#### Goal of the exercise:
Starting with the line that contains "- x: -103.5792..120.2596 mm" and stopping after the line that contains "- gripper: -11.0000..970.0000", return each line below exactly as written, with no others.

#### Input data:
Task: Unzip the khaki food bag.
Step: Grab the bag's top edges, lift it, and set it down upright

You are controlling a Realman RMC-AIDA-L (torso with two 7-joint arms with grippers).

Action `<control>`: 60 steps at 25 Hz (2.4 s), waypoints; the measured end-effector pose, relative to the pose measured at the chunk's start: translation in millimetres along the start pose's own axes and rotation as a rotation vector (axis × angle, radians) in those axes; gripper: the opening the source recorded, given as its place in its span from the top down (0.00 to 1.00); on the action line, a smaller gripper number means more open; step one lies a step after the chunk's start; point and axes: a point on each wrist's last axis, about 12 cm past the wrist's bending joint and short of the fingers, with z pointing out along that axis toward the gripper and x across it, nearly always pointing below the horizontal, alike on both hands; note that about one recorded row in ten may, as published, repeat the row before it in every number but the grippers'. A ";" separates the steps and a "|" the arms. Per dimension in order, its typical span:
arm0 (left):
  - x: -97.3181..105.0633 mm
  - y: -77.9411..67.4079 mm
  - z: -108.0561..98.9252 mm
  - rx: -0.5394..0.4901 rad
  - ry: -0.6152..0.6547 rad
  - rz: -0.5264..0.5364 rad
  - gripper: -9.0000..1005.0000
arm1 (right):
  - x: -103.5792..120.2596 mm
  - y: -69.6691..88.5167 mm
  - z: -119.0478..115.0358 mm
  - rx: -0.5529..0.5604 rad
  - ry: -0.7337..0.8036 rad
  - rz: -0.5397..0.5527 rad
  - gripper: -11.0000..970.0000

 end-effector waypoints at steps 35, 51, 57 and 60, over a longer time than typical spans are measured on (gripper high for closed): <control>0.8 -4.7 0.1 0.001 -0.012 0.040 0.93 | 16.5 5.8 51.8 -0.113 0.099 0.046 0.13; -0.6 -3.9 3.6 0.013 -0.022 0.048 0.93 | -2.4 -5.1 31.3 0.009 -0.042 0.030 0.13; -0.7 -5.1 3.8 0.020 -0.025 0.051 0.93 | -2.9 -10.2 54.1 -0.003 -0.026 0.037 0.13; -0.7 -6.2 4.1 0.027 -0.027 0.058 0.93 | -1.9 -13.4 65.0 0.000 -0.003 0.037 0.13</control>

#### The completed task:
  - x: -103.5792..120.2596 mm
  - y: -69.6691..88.5167 mm
  - z: -119.0478..115.0358 mm
  - rx: -0.5529..0.5604 rad
  - ry: -0.7337..0.8036 rad
  - rz: -0.5397..0.5527 rad
  - gripper: -11.0000..970.0000

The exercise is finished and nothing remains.